Patrícia Lélis é caçada pelo FBI por fraudes avaliadas em US$700 mil


A brasileira e procurada pelo FBI, Patrícia Lélis pode ter tido sua localização atual identificada. Patrícia está sendo caçada pela polícia federal norte-americana por suspeitas de fraudes financeiras avaliadas em US$700 mil. 

Mesmo estando foragida, as redes sociais de Patrícia estão atualizadas, em um recente post publicado nesta terça-feira (17), a jornalista compartilhou um vídeo de tela do seu celular que mostra informações sobre a temperatura e a localidade onde o aparelho está, identificado em uma região da Cidade do México, chamada Cuauhtémoc. 

Patrícia Lélis é acusada pela Justiça norte-americana de se passar por advogada de imigração e fraudar clientes interessados em investir nos Estados Unidos. A farsa rendeu à apoiadora de Lula um valor de aproximadamente US$ 700.000, o que equivale a R$3,4 milhões. 

Segundo a acusação,  para emplacar o golpe, a militante petista contou com uma rede de amigos e a utilização de diferentes ‘personas’, assim como no vídeo que vazou sua localização, Léllis estava expondo várias mensagens com o comentarista político e apresentador de talk show norte-americano, Armstrong Williams.  

Fama lhe persegue 

Em solo brasileiro, Patrícia Léllis emplacou casos polêmicos no meio político. Em 2016 acusou o deputado Marcos Feliciano (PL-SP) de abuso sexual. Inquérito da Polícia Civil de São Paulo concluiu que as acusações contra o deputado e pastor eram falsas. Lélis também acusou uma pessoa da equipe de Feliciano de sequestro e cárcere privado.

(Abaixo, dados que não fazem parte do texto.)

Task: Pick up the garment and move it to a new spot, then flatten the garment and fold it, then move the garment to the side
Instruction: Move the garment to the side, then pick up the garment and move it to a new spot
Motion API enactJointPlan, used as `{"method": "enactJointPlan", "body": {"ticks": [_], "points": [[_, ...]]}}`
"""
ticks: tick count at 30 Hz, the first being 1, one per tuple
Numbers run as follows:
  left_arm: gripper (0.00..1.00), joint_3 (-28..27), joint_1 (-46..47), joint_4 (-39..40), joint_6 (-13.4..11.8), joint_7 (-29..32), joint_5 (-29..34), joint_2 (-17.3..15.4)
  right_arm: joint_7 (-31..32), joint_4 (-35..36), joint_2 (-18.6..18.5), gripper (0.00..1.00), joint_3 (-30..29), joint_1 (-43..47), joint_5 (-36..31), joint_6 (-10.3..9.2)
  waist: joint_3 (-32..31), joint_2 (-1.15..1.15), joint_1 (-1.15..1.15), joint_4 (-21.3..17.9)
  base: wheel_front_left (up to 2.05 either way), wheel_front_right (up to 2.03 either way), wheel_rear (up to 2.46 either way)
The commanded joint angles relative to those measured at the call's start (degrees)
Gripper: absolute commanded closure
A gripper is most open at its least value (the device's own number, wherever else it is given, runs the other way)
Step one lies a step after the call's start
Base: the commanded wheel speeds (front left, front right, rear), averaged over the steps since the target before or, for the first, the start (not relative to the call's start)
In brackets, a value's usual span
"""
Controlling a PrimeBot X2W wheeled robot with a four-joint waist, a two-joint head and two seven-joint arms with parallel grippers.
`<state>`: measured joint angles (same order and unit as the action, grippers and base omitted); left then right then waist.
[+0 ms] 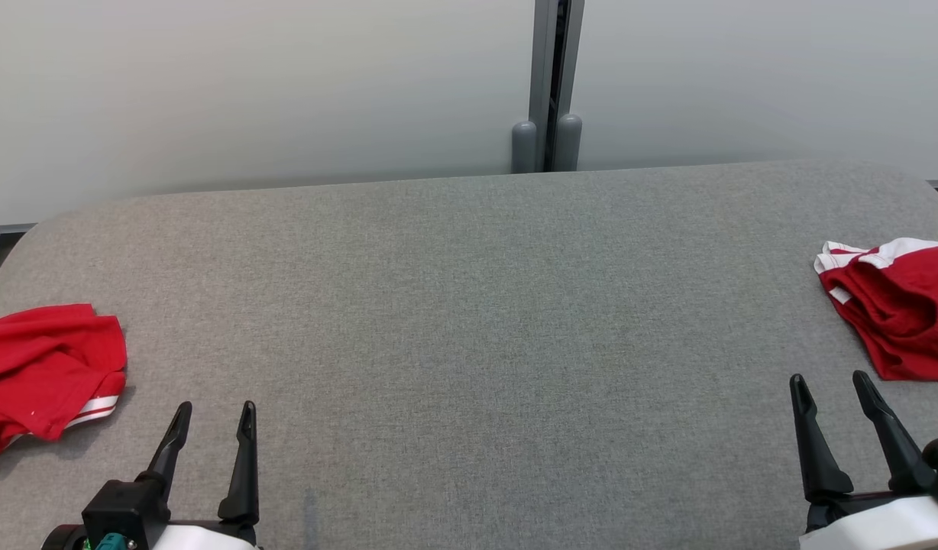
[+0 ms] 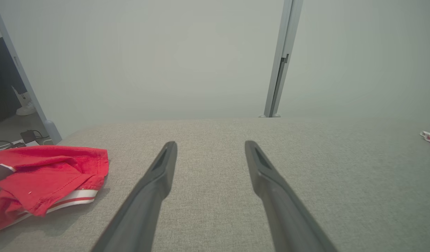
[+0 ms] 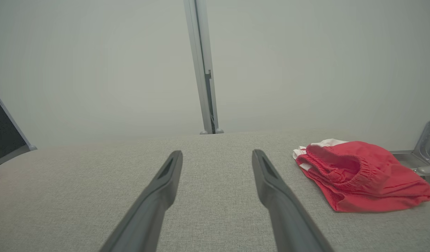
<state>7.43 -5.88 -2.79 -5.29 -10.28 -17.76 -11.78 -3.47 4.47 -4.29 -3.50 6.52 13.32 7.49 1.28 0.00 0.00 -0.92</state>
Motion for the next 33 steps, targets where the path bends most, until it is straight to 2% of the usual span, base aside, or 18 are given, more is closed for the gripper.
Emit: {"method": "enactJointPlan", "body": {"ticks": [1,13,16,22,33], "points": [[0.00,0.0,0.0,-0.1,-0.1,-0.1,-0.4,-0.4,0.2,0.2,-0.2,0.00,-0.5,0.5,-0.3,0.02,0.0,0.00,0.00,0.0,0.00,0.00,0.00],[0.00,0.5,1.3,-1.0,-0.1,-0.4,-0.7,-0.4,0.3,0.3,0.1,0.00,-0.9,0.3,-0.9,0.02,0.0,0.00,0.00,0.5,0.00,0.00,0.00],[0.00,0.7,2.1,-1.2,0.0,-0.8,-1.3,0.2,-0.1,0.9,0.1,0.00,-1.5,0.4,-0.9,0.02,0.4,0.00,0.00,1.6,0.00,0.00,0.00],[0.00,1.2,4.5,-2.6,0.6,-1.8,-1.7,1.0,0.2,2.7,0.5,0.00,-1.8,0.9,-0.6,0.02,1.8,0.00,0.00,6.8,0.00,0.00,0.00],[0.00,1.5,8.4,-6.4,1.4,-4.2,-2.0,3.4,2.0,5.2,1.0,0.00,-0.6,0.9,-0.9,0.02,2.3,0.00,0.00,18.5,0.00,0.00,0.00]]}}
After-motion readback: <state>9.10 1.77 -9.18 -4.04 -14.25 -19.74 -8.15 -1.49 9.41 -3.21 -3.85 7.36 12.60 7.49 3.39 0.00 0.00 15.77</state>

 No entanto, a 4ª Vara Criminal de Brasília arquivou o processo contra Feliciano. À época, o Ministério Público do Distrito Federal alegou que não foi possível “vislumbrar elementos mínimos para a propositura de ação penal”. O caso envolvendo a equipe do deputado e pastor também foi arquivado

Já na família Bolsonaro, um ano após da briga com Feliciano, foi a vez do deputado Eduardo Bolsonaro (PL-SP). Em 2017, a jornalista narrou que o filho 03 do ex-presidente Jair Bolsonaro havia ameaçado “acabar com sua vida”. Lélis também disse ter sido chamada de “otária”.

Patrícia dizia ter um relacionamento com o deputado, porém ele nunca confirmou. Nada foi comprovado, e novamente a mulher acabou acusada de calúnia. 

Não conseguindo algo com a direita, Lélis partiu para o PT. Após 2016, mudou seu viés, declarando-se petista e entusiasta do presidente Luiz Inácio Lula da Silva.

Em publicação no Facebook em 2017, Lélis afirmou que Lula a havia “recebido” e ela tinha se desculpado pelos anos de militância contra o PT. A jornalista publicou o texto como legenda de uma foto em que aparecia abraçada ao petista. Na época, o Instituto Lula informou que a fotografia havia sido feita em um seminário em que o presidente abraçava e concedia fotos a todos que pediam.

Em 2018, Lélis se candidatou a deputada federal pelo Pros em São Paulo. A jornalista obteve 1.605 votos nas urnas e não conseguiu o número mínimo para se eleger. Um grupo de pessoas que alegava ter trabalhado na campanha a acusou de ser caloteira.